*Exercise instructions*
Spot each line in the records below where the word "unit" occurs, then copy it.

[[ Stored data open ]]

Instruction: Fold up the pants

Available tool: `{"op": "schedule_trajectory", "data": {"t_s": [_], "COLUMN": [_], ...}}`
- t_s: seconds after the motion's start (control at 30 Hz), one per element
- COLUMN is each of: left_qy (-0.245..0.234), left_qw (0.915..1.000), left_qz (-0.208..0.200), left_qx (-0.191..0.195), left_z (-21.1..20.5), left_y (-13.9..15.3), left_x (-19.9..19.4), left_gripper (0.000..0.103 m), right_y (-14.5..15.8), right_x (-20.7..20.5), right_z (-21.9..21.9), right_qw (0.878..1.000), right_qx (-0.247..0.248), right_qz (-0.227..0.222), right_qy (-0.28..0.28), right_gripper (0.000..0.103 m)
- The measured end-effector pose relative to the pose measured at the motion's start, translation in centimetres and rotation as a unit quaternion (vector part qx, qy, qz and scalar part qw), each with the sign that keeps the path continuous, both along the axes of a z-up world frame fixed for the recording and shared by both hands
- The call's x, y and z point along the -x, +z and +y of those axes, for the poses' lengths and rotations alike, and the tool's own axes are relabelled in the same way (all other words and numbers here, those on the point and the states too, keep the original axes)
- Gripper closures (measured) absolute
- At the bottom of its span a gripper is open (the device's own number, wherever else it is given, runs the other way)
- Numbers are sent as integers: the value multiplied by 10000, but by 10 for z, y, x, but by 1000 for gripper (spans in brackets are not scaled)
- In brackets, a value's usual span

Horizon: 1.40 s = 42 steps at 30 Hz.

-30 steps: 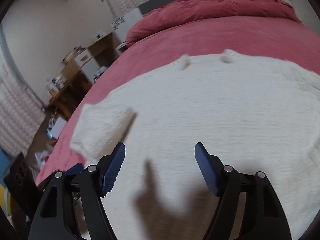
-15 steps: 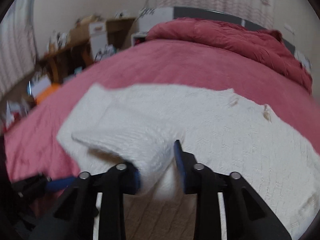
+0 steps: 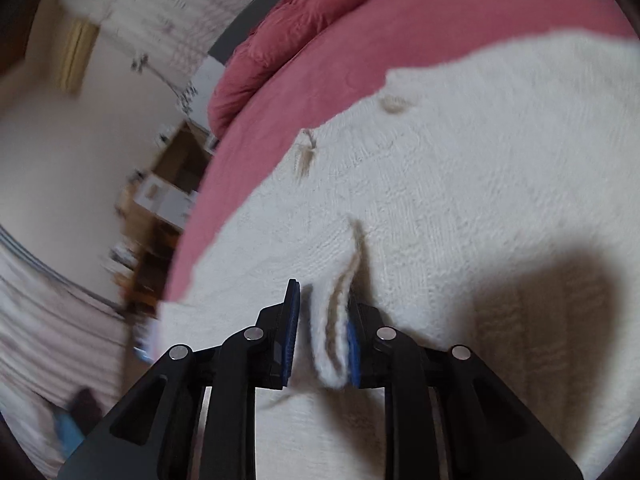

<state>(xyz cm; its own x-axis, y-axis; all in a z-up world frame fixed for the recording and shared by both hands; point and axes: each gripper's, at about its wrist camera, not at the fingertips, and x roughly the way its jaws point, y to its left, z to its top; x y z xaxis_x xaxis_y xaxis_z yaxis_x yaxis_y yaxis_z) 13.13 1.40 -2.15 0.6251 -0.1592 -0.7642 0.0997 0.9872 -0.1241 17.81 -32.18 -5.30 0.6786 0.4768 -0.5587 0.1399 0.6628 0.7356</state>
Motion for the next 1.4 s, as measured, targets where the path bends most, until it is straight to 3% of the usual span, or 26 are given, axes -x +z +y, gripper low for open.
{"op": "schedule_trajectory", "data": {"t_s": [0.03, 0.13, 0.3, 0.4, 0.43, 0.5, 0.8, 0.83, 0.93, 1.07, 1.13, 1.2, 1.23, 1.27, 1.33, 1.4], "left_qy": [-17, -140, -423, -370, -325, -271, 136, 283, 628, 664, 724, 803, 807, 767, 753, 786], "left_qw": [10000, 9998, 9983, 9946, 9912, 9870, 9887, 9911, 9928, 9942, 9968, 9959, 9948, 9944, 9945, 9932], "left_qz": [0, -33, -388, -643, -630, -594, -472, -396, -381, -405, -293, -228, -303, -378, -403, -497], "left_qx": [24, -165, 43, -726, -1121, -1466, -1417, -1242, -951, -737, -193, 343, 533, 616, 608, 695], "left_z": [1, -4, -11, -22, -26, -30, -36, -32, -16, 1, 17, 30, 34, 35, 35, 36], "left_y": [-2, -7, 3, 9, 7, 5, 9, 10, 11, 5, -1, -7, -8, -9, -9, -5], "left_x": [1, 5, 19, 17, 11, 1, -45, -49, -50, -47, -48, -50, -48, -47, -47, -46], "left_gripper": [25, 24, 20, 18, 18, 18, 17, 17, 17, 17, 17, 17, 17, 17, 17, 18], "right_y": [-1, 9, 63, 84, 86, 80, 33, 30, 27, 23, 24, 21, 18, 15, 7, 14], "right_x": [-1, -3, 10, 6, 6, 1, -14, -14, -8, 6, 15, 19, 15, 12, -1, -8], "right_z": [-1, -1, -4, -18, -27, -47, -77, -77, -73, -69, -64, -56, -53, -51, -49, -44], "right_qw": [9999, 9997, 9911, 9806, 9772, 9778, 9925, 9938, 9945, 9961, 9966, 9965, 9964, 9956, 9939, 9942], "right_qx": [-112, 29, 831, 1377, 1546, 1547, 761, 686, 659, 618, 612, 646, 689, 787, 944, 977], "right_qz": [-69, -213, -1036, -1350, -1352, -1160, -320, -266, -47, 183, 218, 245, 264, 288, 367, 191], "right_qy": [12, 65, -116, -355, -541, -812, -901, -831, -814, -609, -500, -470, -427, -419, -439, -401], "right_gripper": [83, 97, 97, 97, 97, 97, 96, 92, 43, 43, 43, 52, 67, 80, 96, 97]}}
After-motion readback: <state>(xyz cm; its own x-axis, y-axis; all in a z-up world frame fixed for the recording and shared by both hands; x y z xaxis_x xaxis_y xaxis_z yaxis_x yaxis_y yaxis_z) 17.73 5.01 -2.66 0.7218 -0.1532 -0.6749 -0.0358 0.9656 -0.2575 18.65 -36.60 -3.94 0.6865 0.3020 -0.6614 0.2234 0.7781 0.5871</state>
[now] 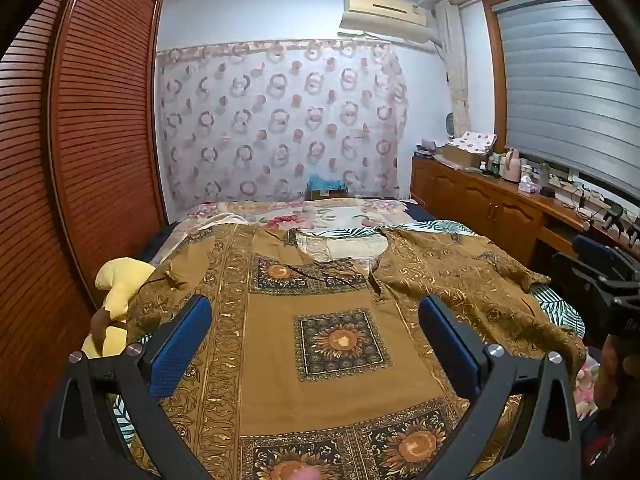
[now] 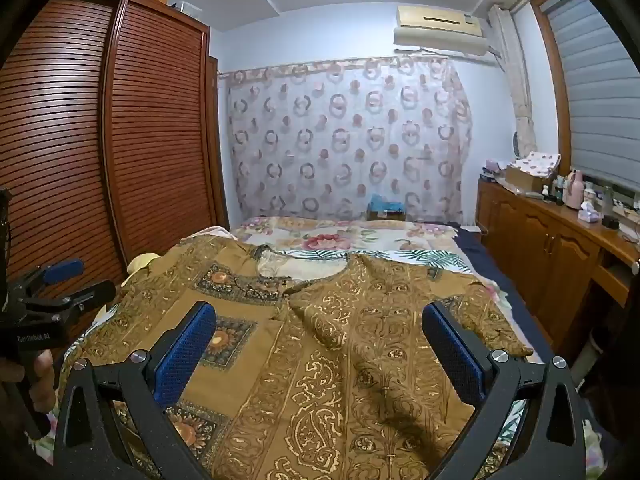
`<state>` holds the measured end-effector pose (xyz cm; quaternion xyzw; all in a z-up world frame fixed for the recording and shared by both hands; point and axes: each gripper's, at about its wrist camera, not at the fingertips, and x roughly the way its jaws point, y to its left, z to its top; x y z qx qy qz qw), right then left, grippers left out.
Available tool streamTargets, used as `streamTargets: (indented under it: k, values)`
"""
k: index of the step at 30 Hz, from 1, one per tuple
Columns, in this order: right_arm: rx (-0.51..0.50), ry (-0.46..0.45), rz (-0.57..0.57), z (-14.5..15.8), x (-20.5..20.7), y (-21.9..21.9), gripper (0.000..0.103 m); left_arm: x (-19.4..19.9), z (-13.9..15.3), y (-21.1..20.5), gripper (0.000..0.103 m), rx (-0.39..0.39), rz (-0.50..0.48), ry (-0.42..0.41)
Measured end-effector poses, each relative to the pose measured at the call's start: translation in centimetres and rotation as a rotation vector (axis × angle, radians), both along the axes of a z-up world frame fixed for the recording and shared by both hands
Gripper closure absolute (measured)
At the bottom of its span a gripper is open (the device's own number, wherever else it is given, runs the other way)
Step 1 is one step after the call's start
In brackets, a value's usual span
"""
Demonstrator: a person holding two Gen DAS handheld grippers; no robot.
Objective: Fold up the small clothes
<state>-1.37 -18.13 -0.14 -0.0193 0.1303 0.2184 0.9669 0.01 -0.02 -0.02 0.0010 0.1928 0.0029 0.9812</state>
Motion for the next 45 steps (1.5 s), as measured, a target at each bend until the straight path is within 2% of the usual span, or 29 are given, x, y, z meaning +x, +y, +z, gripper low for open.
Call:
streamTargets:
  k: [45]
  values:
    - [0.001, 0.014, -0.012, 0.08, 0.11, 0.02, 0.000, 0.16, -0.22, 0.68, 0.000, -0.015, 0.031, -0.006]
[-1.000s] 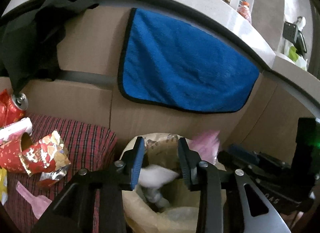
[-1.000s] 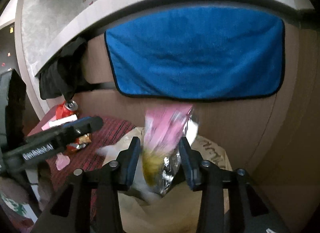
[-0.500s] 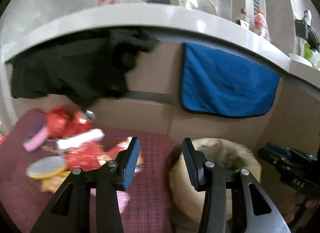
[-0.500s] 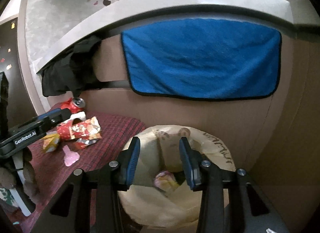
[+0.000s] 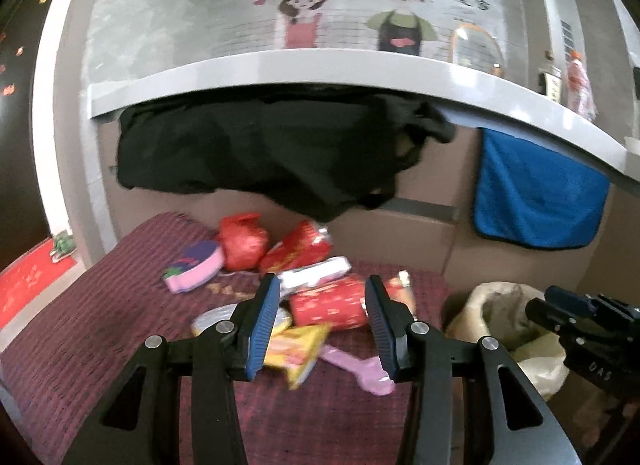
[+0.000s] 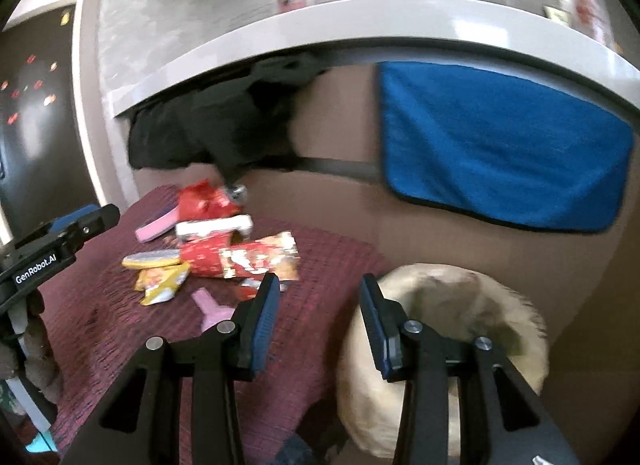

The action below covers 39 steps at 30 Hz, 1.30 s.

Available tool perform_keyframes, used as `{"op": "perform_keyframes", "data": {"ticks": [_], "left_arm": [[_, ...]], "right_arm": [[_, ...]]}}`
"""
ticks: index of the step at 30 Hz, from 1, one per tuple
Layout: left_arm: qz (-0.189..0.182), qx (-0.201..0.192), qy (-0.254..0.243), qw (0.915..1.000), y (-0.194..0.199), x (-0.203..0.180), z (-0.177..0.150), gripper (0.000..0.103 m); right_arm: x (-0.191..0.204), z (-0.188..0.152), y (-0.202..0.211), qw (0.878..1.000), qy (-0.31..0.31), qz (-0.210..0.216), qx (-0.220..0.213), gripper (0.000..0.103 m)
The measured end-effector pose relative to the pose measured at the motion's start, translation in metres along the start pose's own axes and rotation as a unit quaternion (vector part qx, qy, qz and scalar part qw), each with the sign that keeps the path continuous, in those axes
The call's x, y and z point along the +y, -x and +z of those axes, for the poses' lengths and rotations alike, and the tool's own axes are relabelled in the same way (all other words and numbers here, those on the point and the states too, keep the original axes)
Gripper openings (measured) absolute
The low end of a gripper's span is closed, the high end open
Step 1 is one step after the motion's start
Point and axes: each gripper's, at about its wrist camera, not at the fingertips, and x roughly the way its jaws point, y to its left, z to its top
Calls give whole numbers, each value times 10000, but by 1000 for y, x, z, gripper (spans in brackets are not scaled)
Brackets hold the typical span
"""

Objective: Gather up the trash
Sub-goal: 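Return to the table and grasp the red-gold wrapper with the right tool, then grasp the red paper cup with the left tool while the right tool holds the wrapper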

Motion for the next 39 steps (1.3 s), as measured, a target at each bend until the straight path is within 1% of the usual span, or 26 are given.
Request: {"op": "perform_keyframes", "data": {"ticks": [3,5,7,10,14,16,19,21,24,28,29,31,34,36,39], "left_arm": [[5,202,218,9996,-11,27,-2,45],[41,343,378,9987,-20,49,-7,45],[65,488,523,9974,-30,70,-11,45],[-18,710,741,9947,-43,97,-17,45],[-179,844,907,9921,-53,116,-24,45],[-269,893,957,9910,-57,121,-26,45],[-544,1039,970,9884,-63,125,-31,45],[-655,1098,943,9873,-64,126,-31,45],[-817,1162,933,9855,-64,126,-33,45],[-901,1244,997,9831,-69,125,-33,45],[-902,1279,1014,9824,-71,125,-33,45],[-856,1340,1025,9820,-75,125,-34,45],[-809,1379,1035,9817,-77,127,-36,45],[-788,1388,1060,9815,-78,129,-37,45],[-777,1400,1126,9807,-80,131,-39,45]], "right_arm": [[26,3,-17,9997,184,88,95,39],[41,3,-31,9993,244,207,187,42],[53,3,-46,9986,298,320,291,42],[65,4,-66,9979,393,284,424,42],[68,8,-93,9972,295,345,597,42],[66,11,-105,9969,219,388,653,42],[60,17,-121,9968,228,399,649,42],[52,22,-133,9966,205,396,687,42],[35,29,-153,9942,147,644,845,42],[13,41,-186,9910,-100,908,978,42],[9,43,-194,9890,-216,1021,1045,44],[2,42,-209,9815,-481,1382,1235,44],[8,27,-217,9672,-671,1932,1503,44],[20,16,-211,9654,-511,2028,1554,44],[43,-1,-195,9670,-110,1972,1612,44]]}}
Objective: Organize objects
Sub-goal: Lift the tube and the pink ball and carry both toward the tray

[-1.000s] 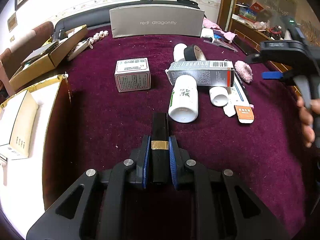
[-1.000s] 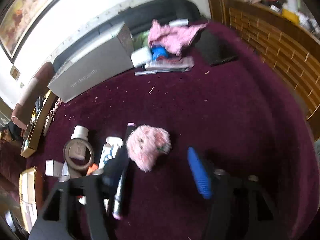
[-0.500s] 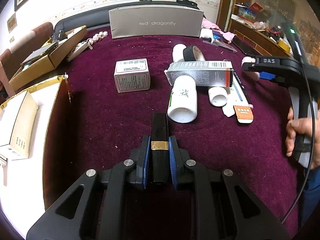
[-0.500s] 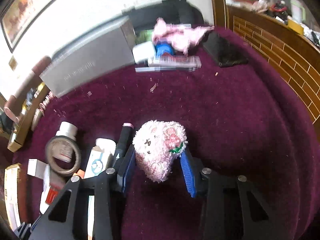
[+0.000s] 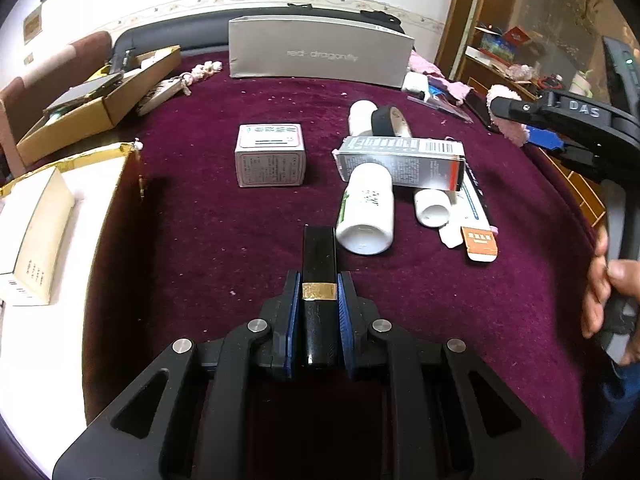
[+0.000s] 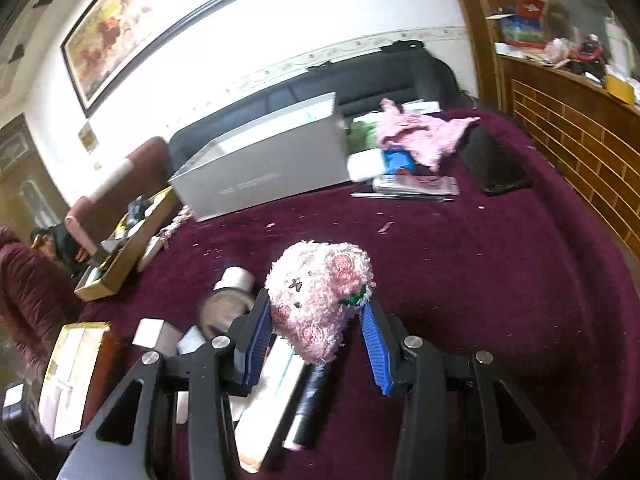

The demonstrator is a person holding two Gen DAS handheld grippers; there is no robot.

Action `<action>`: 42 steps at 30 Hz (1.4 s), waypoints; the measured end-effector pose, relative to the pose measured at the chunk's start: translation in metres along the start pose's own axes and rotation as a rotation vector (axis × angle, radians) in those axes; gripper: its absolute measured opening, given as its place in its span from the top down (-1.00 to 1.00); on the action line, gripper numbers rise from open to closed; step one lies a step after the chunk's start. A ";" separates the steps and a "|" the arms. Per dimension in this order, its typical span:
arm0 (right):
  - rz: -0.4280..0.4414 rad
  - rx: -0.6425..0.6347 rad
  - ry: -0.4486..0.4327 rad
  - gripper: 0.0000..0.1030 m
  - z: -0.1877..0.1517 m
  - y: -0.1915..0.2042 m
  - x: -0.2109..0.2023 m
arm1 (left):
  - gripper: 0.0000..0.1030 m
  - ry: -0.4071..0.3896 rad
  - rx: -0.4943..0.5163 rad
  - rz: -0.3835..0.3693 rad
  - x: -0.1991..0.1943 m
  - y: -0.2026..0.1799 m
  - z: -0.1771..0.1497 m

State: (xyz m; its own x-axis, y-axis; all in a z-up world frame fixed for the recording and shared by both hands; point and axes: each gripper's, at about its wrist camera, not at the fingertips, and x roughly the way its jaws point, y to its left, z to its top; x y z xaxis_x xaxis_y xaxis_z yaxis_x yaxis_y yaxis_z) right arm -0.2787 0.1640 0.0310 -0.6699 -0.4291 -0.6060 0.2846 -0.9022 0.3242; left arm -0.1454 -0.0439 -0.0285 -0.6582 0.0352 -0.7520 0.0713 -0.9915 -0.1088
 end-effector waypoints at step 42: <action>0.106 -0.249 0.028 0.15 -0.033 0.089 -0.011 | 0.67 -0.108 -0.182 0.110 -0.135 0.105 -0.049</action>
State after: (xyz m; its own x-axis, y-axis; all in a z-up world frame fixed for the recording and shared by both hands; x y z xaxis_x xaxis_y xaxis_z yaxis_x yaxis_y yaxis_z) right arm -0.2239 0.0867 0.0427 -0.6091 -0.5201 -0.5988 0.5143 -0.8337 0.2009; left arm -0.0123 -0.1466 0.0292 -0.7149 -0.0947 -0.6928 0.2745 -0.9493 -0.1535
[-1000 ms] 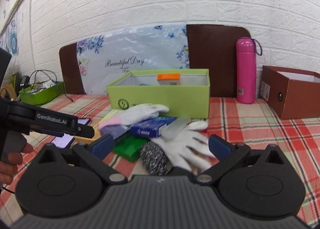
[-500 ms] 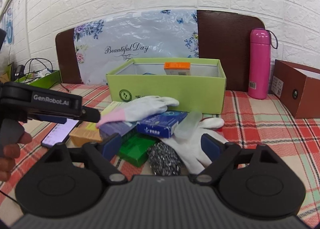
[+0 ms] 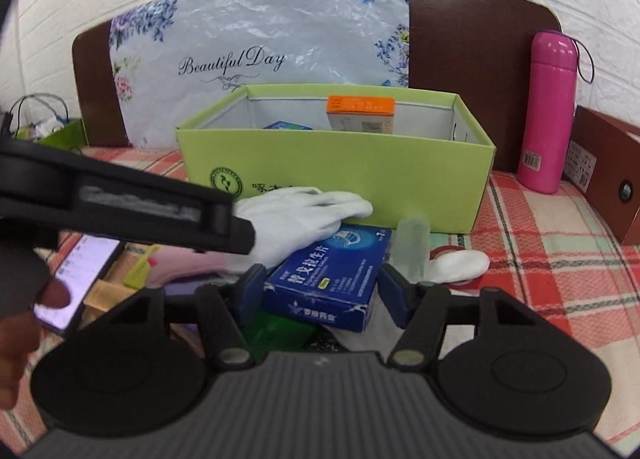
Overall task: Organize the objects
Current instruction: 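Grasp the white glove with left tool while right grasps the blue medicine box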
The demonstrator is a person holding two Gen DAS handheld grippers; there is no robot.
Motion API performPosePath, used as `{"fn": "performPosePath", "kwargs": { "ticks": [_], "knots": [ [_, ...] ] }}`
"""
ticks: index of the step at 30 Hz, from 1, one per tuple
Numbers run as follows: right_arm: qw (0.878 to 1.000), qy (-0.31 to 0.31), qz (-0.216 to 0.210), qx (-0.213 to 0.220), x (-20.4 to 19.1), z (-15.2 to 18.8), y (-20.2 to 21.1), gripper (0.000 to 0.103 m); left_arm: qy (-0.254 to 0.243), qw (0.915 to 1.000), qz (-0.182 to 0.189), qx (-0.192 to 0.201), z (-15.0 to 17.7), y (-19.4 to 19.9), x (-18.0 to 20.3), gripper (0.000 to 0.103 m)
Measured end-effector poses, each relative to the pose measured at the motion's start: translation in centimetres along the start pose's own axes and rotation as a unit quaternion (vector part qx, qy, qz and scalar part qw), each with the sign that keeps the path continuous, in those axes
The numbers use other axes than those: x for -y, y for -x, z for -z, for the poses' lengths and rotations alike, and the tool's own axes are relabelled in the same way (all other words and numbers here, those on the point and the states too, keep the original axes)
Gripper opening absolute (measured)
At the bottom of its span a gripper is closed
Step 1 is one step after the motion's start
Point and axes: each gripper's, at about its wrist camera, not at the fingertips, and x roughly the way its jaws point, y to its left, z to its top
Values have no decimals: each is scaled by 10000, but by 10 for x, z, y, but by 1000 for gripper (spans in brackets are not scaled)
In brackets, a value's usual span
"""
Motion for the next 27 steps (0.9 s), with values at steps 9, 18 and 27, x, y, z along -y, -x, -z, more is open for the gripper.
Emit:
{"fn": "performPosePath", "kwargs": {
  "ticks": [9, 18, 27],
  "knots": [
    [9987, 185, -443, 175, 12, 17, 59, 59, 39, 9983, 575, -8, 12, 34, 3, 6],
    [9959, 360, -808, -174, 28, 71, 134, 59, -66, 9947, 986, -300, 96, 105, 16, 6],
    [9963, 433, -544, -511, 21, 93, 132, 80, -547, 9985, -28, 0, 123, 95, 37, 71]
  ]
}}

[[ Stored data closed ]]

*Answer to the exercise*
- The measured end-effector pose relative to the pose measured at the motion's start, translation in centimetres and rotation as a unit quaternion (vector part qx, qy, qz and scalar part qw), each with the sign that keeps the path continuous, both along the axes of a z-up world frame fixed for the recording and shared by both hands
The measured end-effector pose relative to the pose measured at the motion's start, translation in metres along the start pose's own axes and rotation as a unit quaternion (vector part qx, qy, qz and scalar part qw), each with the sign that keeps the path continuous, in those axes
Measured end-effector poses, each relative to the pose measured at the motion's start: translation in centimetres along the start pose's own axes and rotation as a unit quaternion (vector part qx, qy, qz and scalar part qw), each with the sign that keeps the path continuous, in those axes

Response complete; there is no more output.